The future of college radio

  1. The past
    • Brief history of college radio in Ireland / USA / elsewhere
      • How Flirt FM is funded (student fee). Mention that this was not always the case, and may not always continue.
    • The two models of community radio in Ireland

      [Note: The features listed below are examples, preliminary, and somewhat simplistic. I hope to work on better defining the categories at a later point, and that talk/paper should be available at/through funferal.org, or by request by email]

      • The community development model
        • Providing quality programming to target audience is the priority
        • In college radio, give students the programming they should be listening to
        • Linked to public service model of broadcasting
        • Communities are improved through access to a ‘full’ range of programming about them, such as documentaries and feature interviews, and localised versions of standard types and topics.
      • The radical inclusive model (the Flirt FM model [I may retitle this the Galway model, given that one of the best known examples internationally is Margaretta D’Arcy’s Radio Pirate Woman])
        • Equal access to airtime for everyone as the priority.

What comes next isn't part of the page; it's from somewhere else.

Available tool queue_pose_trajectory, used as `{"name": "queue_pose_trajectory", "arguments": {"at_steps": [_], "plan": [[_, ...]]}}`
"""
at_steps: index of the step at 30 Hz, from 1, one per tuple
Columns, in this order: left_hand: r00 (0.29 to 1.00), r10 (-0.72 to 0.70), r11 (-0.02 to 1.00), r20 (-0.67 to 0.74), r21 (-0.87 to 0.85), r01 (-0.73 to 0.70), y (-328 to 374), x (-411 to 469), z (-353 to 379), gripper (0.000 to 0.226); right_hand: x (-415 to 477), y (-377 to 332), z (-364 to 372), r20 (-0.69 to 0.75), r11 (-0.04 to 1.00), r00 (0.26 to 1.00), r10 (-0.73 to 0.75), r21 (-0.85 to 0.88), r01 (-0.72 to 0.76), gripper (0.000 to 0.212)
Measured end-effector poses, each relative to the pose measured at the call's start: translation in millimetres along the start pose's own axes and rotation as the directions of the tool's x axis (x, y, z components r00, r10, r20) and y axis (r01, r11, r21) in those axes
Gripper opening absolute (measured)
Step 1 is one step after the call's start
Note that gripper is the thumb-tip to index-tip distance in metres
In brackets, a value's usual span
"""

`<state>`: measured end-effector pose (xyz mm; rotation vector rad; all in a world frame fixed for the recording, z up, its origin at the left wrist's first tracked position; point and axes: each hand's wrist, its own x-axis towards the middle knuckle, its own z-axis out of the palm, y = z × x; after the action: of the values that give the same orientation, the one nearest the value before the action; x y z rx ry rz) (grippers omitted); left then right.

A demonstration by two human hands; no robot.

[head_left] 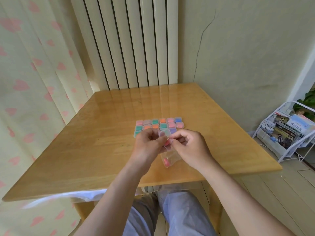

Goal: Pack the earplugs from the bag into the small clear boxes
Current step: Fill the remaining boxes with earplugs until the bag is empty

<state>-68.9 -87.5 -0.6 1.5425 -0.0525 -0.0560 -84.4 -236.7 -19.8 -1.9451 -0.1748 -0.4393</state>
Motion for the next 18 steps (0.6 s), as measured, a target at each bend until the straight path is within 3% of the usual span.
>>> {"name": "queue_pose_trajectory", "arguments": {"at_steps": [4,7,10,14,18], "plan": [[1.000,0.018,0.996,0.001,0.082,-0.018,-3,0,-2,0.015,2,2,-3,-0.051,0.998,0.998,0.045,-0.035,-0.047,0.015],[0.999,-0.021,0.995,-0.031,0.098,0.024,-6,3,-10,0.019,8,3,-19,-0.214,0.996,0.973,0.088,0.010,-0.088,0.021],[0.994,-0.097,0.992,-0.056,0.074,0.101,-10,5,-20,0.021,17,16,-40,-0.308,0.978,0.937,0.165,-0.073,-0.197,0.025],[0.980,-0.185,0.981,-0.073,0.046,0.189,-16,2,-27,0.023,18,32,-43,-0.137,0.919,0.921,0.364,-0.111,-0.379,0.019],[0.971,-0.216,0.976,-0.099,0.018,0.219,-20,0,-26,0.021,15,33,-33,0.066,0.914,0.914,0.400,-0.100,-0.393,0.014]]}}
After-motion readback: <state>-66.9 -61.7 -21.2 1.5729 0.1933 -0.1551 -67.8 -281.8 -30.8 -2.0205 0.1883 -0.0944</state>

        • Role of station is to facilitate people in creating themselves through their broadcasting
        • Communities create and define themselves through expressing themselves on air.

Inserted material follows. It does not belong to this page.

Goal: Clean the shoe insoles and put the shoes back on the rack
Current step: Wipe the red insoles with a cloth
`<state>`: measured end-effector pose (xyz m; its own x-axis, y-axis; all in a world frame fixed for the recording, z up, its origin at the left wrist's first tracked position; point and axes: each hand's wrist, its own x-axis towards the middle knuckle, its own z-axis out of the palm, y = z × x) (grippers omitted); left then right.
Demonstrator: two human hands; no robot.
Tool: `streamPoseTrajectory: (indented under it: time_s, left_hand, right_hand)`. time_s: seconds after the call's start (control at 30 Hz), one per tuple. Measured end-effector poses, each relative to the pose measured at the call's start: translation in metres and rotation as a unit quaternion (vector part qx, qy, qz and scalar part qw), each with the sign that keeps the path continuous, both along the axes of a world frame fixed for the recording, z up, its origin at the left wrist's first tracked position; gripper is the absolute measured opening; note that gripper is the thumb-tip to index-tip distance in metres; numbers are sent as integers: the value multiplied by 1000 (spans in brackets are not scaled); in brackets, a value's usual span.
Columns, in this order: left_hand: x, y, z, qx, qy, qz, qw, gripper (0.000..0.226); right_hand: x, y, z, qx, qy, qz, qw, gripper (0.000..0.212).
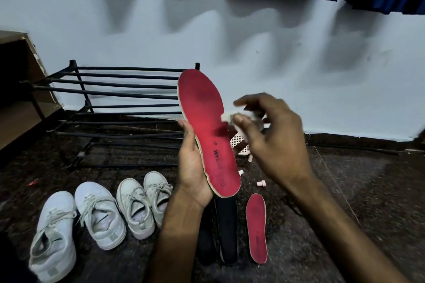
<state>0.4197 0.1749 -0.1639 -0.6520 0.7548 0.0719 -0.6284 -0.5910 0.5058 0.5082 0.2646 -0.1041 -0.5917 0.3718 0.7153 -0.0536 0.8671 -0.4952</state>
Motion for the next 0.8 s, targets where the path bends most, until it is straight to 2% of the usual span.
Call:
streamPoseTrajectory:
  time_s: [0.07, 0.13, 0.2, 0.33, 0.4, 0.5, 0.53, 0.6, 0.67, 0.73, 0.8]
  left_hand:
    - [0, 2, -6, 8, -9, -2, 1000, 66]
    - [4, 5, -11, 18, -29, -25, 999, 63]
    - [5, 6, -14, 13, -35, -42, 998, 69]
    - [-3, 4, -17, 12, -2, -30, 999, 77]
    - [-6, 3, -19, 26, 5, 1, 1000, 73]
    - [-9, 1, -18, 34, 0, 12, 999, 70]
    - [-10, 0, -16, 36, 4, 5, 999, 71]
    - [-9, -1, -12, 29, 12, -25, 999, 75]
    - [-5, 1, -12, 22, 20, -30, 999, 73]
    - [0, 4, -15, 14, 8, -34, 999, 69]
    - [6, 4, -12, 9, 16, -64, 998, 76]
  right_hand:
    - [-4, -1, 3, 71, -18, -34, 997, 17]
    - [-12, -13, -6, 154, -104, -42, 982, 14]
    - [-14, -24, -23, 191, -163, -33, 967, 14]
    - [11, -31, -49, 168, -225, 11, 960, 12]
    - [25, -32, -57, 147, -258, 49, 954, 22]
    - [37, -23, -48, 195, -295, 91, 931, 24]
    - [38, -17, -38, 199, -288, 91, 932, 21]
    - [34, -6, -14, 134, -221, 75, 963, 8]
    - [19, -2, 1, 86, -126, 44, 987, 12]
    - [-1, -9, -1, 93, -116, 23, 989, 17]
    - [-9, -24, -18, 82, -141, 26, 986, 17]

    • Innovations in the past (where college radio has been ahead of others)
      • SMSs
      • Programme styles
      • Website, email address
  2. Perennial issues for college radio
    • Inclusivity vs expertisation – models of community radio. Positioning oneself in the debate. An ongoing struggle. Not necessarily binary.
    • Volunteerism
    • Finance. Refer back to Flirt FM funding
    • Space of resistance? Politicization?
  3. What stays the same
    • People, stories and interviews
      • Lorelei Harris, Dreaming of Fat Men
      • TG4 interview with man in his 80s, about his life and thoughts. Nothing remarkable, just drawing him out and getting him to express himself.
    • Identification and selection of cultural items
      • Music, a/v, fashion
      • not just critics and DJs
    • College/Student news service
  4. Main challenges/opportunities of the future
    • Digital Radio. DAB.
    • File-sharing, iPod as 21st century walkman
      • And MS’s ‘Radio without DJ chatter’ service
      • how does this speak to how radio is understood, and what its role will become?
    • Webcasting [Drawing in large part on the paper by David Park at AoIR 2004 here]
      • re-envisioning the audience
      • Good and bad impact for localism and dynamism of station
        • Alumns continue to listen. Want station to stay the same. Help prevent pressue to standardise (this is more an American issue, I think) as otherwise they might as well listen to a station where they now are
        • But unique thing about college radio is rapid cultural change, as personnel change every 2.5-3 years. Former students and volunteers shouldn’t have too much sway, or they can cause calcification, and cause station to stay as they had it, not move with student body.
        • Reference increasing Dance music on Flirt FM over time.
      • Funding from Paypal donations – change in who is supporting the station
      • Even more pressure from the ‘always-on’ model
      • Is it OK not to use this outlet?
      • Are there other innovative technologies that can be adopted?
    • WiFi, alternative outlets
      • Change from broadcast model? Multi-directional/2-directional?
      • Change from limited number of outlets to lots of outlets?